- Developer: Transolar Games, Inc.
- Publishers: Transolar Games, Inc.
- Directors: Lori Ann Cole Corey Cole
- Designers: Lori Ann Cole Corey Cole
- Writers: Lori Ann Cole Corey Cole Josh Mandel
- Composer: Ryan Grogan
- Engine: Unity
- Platforms: Linux, Microsoft Windows, OS X, Nintendo Switch
- Release: July 10, 2018
- Genre: Adventure Role-playing
- Mode: Single-player

= Hero-U: Rogue to Redemption =

2018 video game

Hero-U: Rogue to Redemption is a 2018 adventure role-playing game by the creators of Quest for Glory, Lori Cole and Corey Cole, developed with a custom Unity engine. It is based on the School for Heroes, the defunct e-mail based web game the Coles had created previously. It was released for Windows, Mac, and Linux on July 10, 2018.

==Gameplay==
The player character is Shawn, a rogue who is attending a school for heroes. He interacts and competes with his fellow students during the day, and can travel down into the catacombs at night to go on quests and solve puzzles. The player can learn new skills and explore new areas as the game unfolds. Dialog choices matter, as what is chosen to say will affect the relationship Shawn makes with the people he meets. Combat is turn-based and tactical. If Shawn chooses to sneak around combat situations, the combat is also avoidable.

==Development==
In 2012, The Coles financed Hero U: Rogue to Redemption through a successful Kickstarter crowdfunding campaign. They are developing the game under their company, Transolar Games, Inc.

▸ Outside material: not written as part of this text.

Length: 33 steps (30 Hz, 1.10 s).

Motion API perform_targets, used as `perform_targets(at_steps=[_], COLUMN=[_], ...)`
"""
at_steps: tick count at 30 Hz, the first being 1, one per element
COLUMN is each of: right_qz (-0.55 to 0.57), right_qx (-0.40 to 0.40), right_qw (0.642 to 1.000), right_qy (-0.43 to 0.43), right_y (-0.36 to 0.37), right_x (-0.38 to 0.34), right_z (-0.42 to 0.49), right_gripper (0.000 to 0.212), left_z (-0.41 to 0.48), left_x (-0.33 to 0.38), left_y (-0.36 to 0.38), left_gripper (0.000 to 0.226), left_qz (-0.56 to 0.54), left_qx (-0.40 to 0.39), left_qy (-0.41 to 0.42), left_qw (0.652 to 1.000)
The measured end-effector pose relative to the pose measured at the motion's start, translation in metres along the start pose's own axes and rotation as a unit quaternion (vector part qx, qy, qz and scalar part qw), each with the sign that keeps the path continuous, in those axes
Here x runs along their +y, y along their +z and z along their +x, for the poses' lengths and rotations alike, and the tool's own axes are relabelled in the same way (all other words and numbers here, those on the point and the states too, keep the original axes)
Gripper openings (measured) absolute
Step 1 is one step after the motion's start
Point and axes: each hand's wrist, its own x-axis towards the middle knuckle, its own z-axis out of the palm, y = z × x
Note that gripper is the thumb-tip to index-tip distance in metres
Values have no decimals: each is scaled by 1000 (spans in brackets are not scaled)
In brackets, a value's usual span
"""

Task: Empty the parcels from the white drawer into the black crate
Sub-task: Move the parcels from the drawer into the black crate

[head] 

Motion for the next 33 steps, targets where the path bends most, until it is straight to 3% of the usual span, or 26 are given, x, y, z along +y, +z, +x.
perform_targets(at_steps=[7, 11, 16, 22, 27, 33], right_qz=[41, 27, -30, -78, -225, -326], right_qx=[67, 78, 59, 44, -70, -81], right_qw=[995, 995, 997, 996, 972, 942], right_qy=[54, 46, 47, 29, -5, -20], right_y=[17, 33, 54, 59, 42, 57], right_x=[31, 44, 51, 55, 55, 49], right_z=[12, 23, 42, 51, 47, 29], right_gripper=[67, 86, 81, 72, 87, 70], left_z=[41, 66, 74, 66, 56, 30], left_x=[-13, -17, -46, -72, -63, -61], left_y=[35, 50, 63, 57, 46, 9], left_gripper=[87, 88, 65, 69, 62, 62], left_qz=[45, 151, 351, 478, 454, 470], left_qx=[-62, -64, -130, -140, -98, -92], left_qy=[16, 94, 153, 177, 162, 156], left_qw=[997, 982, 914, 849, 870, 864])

After a number of development challenges documented in Kickstarter project updates, Transolar Games rebooted development in January 2015 by adding several experienced Unity developers to the team. The Coles extended the game financing with a second successful Kickstarter campaign.

According to details from the Kickstarter updates, the total project budget as of April 2018 exceeded $1 million, consisting of $500,000 from the two Kickstarter campaigns along with personal savings, loans, and outside investment.
Hero-U: Rogue to Redemption entered Alpha Testing in August 2017, with a commercial release on July 10, 2018.

==Reception==
Hero-U garnered generally positive reviews, and holds an average of 80/100 on aggregate web site Metacritic.